## DIRECTIONS:
Filter on the word "after": copy each matching line from the listing below.

[Start of section]

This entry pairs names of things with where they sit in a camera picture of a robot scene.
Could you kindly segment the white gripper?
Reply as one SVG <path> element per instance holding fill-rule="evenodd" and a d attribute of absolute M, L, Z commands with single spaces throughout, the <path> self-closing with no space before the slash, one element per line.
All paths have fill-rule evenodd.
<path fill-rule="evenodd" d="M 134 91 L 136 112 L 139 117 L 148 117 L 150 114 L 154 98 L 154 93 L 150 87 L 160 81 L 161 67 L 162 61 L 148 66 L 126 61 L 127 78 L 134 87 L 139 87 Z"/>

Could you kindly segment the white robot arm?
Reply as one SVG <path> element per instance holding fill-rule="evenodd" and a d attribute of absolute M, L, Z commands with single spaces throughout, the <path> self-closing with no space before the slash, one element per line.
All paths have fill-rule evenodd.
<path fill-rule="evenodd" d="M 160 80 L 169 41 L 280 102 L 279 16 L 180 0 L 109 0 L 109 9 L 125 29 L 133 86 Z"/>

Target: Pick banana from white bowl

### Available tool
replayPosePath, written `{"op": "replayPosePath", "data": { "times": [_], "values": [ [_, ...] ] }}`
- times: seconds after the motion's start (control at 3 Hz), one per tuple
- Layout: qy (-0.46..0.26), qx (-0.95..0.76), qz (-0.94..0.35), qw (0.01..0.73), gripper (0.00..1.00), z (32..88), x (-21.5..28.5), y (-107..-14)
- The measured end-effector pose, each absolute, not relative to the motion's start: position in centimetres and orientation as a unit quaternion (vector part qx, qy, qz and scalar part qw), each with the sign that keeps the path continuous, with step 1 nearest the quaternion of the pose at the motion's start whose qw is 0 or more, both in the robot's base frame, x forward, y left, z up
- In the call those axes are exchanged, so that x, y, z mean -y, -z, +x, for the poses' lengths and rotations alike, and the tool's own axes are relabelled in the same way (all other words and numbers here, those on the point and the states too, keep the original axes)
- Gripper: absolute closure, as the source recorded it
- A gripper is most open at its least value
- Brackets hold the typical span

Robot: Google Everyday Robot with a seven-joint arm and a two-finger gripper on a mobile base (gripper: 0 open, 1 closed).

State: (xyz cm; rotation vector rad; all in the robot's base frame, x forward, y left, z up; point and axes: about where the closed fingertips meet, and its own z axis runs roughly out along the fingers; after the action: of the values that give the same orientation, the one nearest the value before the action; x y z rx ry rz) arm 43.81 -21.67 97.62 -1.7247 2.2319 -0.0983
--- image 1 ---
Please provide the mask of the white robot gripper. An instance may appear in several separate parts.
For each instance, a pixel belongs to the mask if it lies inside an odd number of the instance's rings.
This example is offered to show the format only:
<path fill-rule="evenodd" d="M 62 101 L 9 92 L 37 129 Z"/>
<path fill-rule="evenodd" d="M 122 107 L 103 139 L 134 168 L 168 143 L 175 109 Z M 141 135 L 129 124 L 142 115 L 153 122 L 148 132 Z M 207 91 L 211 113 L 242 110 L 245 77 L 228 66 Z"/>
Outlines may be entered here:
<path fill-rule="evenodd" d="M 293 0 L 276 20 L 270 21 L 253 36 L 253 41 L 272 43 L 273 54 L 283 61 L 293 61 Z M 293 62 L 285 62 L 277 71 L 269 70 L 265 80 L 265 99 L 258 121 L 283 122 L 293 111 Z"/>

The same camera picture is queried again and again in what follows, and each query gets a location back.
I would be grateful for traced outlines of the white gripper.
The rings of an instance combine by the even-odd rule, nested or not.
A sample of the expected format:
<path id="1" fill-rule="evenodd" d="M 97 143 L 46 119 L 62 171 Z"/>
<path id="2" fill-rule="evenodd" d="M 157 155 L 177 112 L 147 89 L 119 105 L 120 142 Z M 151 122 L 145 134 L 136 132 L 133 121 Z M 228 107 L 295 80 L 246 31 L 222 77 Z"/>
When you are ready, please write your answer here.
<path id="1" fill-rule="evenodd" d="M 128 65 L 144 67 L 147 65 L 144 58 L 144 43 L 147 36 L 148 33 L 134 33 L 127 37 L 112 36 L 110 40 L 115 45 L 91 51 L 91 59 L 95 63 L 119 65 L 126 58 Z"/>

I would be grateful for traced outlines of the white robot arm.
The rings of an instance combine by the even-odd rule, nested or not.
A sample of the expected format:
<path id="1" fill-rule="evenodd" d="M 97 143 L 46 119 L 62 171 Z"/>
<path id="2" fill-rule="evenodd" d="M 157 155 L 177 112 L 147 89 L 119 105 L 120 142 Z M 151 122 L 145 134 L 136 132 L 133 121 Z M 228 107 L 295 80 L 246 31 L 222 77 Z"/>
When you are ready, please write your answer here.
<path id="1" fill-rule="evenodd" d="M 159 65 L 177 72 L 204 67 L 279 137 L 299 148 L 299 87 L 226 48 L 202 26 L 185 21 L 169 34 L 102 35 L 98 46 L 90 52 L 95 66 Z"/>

[End of section]
[Start of section]

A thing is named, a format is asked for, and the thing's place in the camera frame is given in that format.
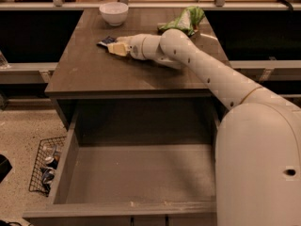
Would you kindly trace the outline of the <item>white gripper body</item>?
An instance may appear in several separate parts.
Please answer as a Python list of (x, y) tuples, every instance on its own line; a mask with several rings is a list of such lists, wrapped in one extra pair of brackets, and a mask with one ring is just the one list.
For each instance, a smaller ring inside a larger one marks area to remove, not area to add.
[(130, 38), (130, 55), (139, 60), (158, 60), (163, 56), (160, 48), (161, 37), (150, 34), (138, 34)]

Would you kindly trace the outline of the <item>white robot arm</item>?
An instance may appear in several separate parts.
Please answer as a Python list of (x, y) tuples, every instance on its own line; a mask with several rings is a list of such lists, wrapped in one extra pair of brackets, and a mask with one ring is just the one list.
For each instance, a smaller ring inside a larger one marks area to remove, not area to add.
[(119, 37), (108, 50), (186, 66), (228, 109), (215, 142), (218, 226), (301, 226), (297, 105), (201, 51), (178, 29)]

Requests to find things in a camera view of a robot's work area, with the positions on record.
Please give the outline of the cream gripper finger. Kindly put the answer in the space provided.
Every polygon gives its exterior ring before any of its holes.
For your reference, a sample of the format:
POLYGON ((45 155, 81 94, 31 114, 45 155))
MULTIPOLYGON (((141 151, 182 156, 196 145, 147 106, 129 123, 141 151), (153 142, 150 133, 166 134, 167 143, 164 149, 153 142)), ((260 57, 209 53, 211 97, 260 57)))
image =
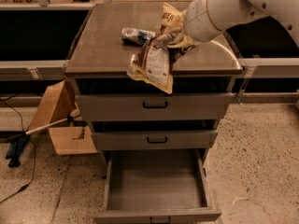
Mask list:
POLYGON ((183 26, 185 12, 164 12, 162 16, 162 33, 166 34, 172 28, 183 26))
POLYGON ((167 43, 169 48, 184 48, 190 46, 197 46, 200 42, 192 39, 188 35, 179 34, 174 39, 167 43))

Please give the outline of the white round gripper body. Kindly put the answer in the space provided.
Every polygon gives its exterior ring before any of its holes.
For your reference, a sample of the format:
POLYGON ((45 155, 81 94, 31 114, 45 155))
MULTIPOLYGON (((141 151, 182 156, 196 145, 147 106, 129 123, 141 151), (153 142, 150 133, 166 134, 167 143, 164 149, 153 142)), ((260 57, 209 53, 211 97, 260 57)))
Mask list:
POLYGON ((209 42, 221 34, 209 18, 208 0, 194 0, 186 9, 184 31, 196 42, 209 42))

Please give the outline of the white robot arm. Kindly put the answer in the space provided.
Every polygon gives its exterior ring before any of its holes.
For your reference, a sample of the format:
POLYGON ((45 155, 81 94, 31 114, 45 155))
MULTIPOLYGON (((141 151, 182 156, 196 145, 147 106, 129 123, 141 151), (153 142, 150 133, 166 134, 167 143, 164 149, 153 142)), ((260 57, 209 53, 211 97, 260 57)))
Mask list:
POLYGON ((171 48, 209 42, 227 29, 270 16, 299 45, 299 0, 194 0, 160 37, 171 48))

[End of section]

## RESPONSE:
- times: seconds after the motion's start (control at 3 Hz), one per tuple
State: (xyz cm; rotation vector rad; all in the robot's base frame, x forward, y left, z up; point and axes: about where the closed fingertips meet, and its own z axis runs roughly out along the fingers; after the action: of the values that give the same orientation, the one nearest the value before the action; x y z rx ry rz) arm 43.81 -21.67 97.62 -1.7247 2.2319 -0.0983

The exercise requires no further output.